This handout is for cardiogenic shock — giant cell myocarditis (gcm). Your care team identified this based on: previously healthy young-to-middle-aged adult with rapid (days-to-weeks) progression of acute hf to cardiogenic shock — high suspicion for gcm, especially if associated with vt/vf storm or av block.

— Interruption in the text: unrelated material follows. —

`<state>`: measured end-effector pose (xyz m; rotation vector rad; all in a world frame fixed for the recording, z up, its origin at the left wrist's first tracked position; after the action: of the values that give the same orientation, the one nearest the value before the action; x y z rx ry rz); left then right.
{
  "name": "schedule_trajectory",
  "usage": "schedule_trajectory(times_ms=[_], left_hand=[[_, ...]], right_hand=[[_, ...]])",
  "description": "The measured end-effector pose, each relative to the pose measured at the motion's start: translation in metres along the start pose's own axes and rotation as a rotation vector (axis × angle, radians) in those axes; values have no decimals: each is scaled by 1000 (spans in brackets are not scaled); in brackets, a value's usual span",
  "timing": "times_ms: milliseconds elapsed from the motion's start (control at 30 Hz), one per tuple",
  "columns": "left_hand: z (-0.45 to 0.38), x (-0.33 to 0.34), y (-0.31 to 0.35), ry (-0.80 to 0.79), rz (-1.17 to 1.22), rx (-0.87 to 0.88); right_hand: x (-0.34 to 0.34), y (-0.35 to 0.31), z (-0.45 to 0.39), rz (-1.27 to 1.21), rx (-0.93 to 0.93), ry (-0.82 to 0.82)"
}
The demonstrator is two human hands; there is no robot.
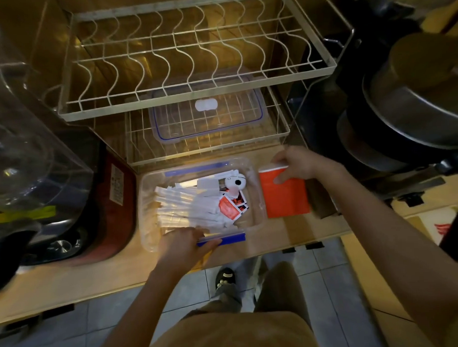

Other reasons your team may use this plan: sustained vt/vf storm (≥3 episodes in 24 h) in setting of acute myocarditis — gcm until proven otherwise (50-60% of gcm cases per cooper 1997 + kandolin 2013); emergent emb indication; new high-grade av block (mobitz ii / complete heart block) in acute myocarditis — gcm is the leading clue (15-50% per kandolin 2013); emergent emb indication; endomyocardial biopsy showing multinucleated giant cells (cd68+, s-100−) + lymphocyte infiltrate (t-cell predominant) + myocyte necrosis without non-caseating granulomas (differential vs sarcoidosis) — diagnostic gcm.
Take these medications exactly as prescribed. Do not stop or change a dose without talking to your provider.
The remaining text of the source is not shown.